Intel's Skylake GPU - Analyzing the Media Capabilitiesby Ganesh T S on August 26, 2015 2:00 PM EST
- Posted in
- Trade Shows
- Quick Sync
- IDF 2015
At IDF in San Francisco last week, Intel provided us with lots of insights into Skylake, the microarchitecture behind the 6th generation Core series processors. Skylake marks the introduction of the Gen9 Intel HD Graphics technology. In advance of our full Skylake architecture analysis (coming soon), I wanted to get a head start and explain the media side (including Quick Sync and the image processing pipeline) of Skylake in a separate piece.

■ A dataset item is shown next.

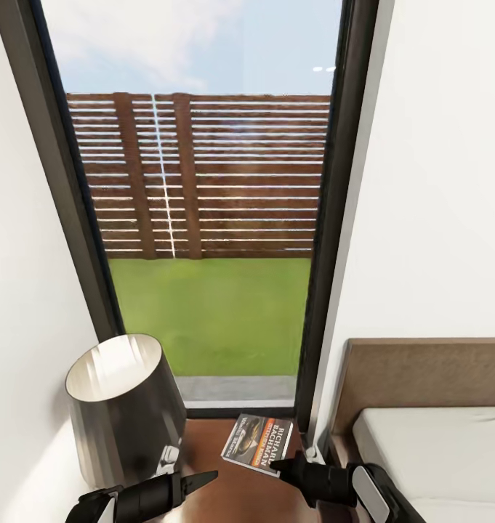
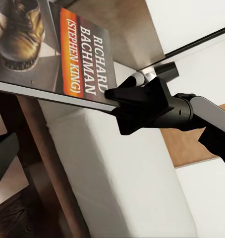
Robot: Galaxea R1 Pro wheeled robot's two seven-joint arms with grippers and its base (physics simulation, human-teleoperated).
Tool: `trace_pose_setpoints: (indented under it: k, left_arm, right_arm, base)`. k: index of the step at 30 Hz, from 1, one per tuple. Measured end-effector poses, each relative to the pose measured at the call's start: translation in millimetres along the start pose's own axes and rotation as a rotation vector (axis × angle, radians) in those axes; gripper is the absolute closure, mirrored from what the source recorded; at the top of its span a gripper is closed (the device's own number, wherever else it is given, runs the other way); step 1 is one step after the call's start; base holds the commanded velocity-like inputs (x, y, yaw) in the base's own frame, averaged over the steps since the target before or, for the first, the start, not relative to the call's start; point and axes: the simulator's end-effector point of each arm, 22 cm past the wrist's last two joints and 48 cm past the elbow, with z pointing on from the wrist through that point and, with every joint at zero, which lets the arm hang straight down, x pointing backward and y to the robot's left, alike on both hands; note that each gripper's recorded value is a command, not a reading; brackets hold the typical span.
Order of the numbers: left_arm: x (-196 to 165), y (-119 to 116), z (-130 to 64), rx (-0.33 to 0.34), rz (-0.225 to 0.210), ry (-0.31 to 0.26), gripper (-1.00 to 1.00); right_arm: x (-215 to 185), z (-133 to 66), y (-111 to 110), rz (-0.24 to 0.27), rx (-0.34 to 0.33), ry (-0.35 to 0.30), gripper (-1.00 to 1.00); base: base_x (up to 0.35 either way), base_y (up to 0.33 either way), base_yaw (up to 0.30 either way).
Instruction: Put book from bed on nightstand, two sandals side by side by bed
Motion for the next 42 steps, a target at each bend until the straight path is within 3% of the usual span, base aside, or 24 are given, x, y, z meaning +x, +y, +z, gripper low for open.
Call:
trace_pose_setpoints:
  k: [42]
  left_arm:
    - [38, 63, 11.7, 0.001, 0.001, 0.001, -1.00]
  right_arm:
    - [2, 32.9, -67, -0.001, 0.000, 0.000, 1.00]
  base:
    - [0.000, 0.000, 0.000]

Media Capabilities and Quick Sync in Intel HD Graphics - A Brief History
Quick Sync has evolved through the last five years, starting with limited hardware acceleration and usage of the programmable EU array in Sandy Bridge. The second generation engine in Ivy Bridge moved to a hybrid hardware / software solution with rate control, motion estimation and intra estimation as well as mode decision happening in the programmable EU array. Usage of the EU array enabled tuning of the algorithms. Motion compensation, intra prediction, forward quantization and entropy coding were done in hardware in the MFX (multi-format codec engine). Haswell added JPEG / MJPEG decode to the MFX, a dedicated VQE (video quality engine) for low power video processing and a faster media sampler.
Around the time Broadwell was introduced, we had the major transitions taking place in the video codec front - HEVC adoption was picking up, and VP8 / VP9 was also gaining support. In order to tackle these aspects and build on consumer feedback, Intel made major updates to the media block / Quick Sync engine late last year.

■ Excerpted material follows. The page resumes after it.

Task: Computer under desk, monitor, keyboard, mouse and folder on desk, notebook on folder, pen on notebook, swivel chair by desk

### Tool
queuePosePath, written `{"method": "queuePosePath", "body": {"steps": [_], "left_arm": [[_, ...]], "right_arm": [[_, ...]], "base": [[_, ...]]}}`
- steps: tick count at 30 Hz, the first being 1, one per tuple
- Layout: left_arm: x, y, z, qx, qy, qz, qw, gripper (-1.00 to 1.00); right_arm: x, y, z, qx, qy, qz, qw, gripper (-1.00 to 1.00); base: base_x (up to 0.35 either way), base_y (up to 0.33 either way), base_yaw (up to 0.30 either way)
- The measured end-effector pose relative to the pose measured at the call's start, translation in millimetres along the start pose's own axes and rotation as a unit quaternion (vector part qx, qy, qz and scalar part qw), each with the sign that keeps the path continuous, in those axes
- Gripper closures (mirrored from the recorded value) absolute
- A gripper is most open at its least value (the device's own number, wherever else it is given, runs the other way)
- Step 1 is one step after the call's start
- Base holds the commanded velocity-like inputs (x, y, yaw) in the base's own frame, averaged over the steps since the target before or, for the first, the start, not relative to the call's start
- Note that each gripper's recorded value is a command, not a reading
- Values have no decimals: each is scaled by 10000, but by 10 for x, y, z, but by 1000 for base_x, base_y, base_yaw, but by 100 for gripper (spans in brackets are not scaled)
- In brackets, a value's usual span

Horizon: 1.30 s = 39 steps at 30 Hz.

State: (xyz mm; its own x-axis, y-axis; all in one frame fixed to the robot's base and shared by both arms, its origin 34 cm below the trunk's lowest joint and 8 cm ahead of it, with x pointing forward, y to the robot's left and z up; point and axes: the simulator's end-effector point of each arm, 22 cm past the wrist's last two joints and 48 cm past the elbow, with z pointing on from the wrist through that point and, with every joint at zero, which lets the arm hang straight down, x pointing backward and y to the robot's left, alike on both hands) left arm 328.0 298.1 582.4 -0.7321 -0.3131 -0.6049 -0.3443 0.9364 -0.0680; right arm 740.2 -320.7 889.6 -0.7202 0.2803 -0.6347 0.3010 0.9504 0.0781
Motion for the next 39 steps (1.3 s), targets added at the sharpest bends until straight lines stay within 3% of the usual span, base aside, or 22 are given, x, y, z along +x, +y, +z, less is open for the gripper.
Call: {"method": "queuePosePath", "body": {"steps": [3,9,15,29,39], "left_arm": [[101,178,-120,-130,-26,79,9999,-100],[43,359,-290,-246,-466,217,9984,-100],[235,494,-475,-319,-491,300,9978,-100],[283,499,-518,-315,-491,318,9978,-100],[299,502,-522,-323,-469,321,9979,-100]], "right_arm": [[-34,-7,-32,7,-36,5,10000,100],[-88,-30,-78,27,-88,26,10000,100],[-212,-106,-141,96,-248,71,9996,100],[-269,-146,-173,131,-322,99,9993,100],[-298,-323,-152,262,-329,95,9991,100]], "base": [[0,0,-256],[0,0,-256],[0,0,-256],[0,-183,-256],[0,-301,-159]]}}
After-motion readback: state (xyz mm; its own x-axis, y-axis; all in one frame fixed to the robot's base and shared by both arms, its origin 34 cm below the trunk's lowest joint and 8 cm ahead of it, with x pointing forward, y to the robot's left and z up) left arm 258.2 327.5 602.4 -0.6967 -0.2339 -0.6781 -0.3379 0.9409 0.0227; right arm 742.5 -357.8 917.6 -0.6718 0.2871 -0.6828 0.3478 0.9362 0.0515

Broadwell was also the first microarchitecture to support two BSDs (bit stream decoder) in the GT3 variants. Each BSD allows a set of commands to decode one video stream.
Broadwell's updates (when compared to Haswell) are summarized in the slide below.
The detailed discussion of Broadwell's media capabilities above is relevant to the improvements made in Skylake.
Skylake's Gen9 Graphics
The Gen9 graphics engine comes in multiple sizes for different power budgets. There are three main variants, GT2, GT3/GT3e and GT4e. In the slide below, the important aspect to note is that the media processing hardware (Media FF - Media Fixed Function) resides in the 'Unslice'. While the GT2 comes with the minimum possible Media FF logic, the GT3 and GT3e come with additional hardware capabilities. This strategy is similar to what was adopted in Broadwell.
The Unslice can operate at a different voltage and frequency compared to the Slices. This is especially important for video decoding / processing where the Media FF can run at higher clocks for better performance while ensuring minimal power consumption. From the viewpoint of tools such as GPU-Z and HWiNFO, it will be interesting to see if real-time statistics on voltage and clocks can be gathered for both the Unslice and the Slices. For additional power saving, power gating can be used at the Slices level or the EU group level.
Amongst the media improvements made in Skylake, we have:
- An additional fixed function video encoder in the Quick Sync engine
- Additional codec support (both decode and encode): HEVC, VP8, MJPEG
- RAW imaging capabilities
Quick Sync in Skylake
Intel classifies the Quick Sync modes in Broadwell and previous generations as 'PG-Mode' (Processor Graphics). It is optimized for faster than real-time encoding and flexibility. The new mode, 'FF-Mode' (Fixed Function) is optimized for real-time H.264 encoding, with focus on lowering the latency and reducing the power consumption. Except for programmable rate control, all other aspects of the encoding algorithm are handled in the MFX itself. Since rate control is in the hands of the application software, it is possible to do a 2-pass adaptive mode even with the FF hardware.
The new mode could possibly enable better user-experience with features such as Wi-Di, screen recording etc.. Note that Skylake offers developers the flexibility to use either the PG mode or the FF mode in their applications. PG mode still retains the TUx (Target Usage level) discussed in one of the above slides.
Skylake's MFX engine adds HEVC Main profile decode support (4Kp60 at up to 240 Mbps). Main10 decoding can be done with GPU acceleration. The Quick Sync PG Mode supports HEVC encoding (again, Main profile only, with support for up to 4Kp60 streams).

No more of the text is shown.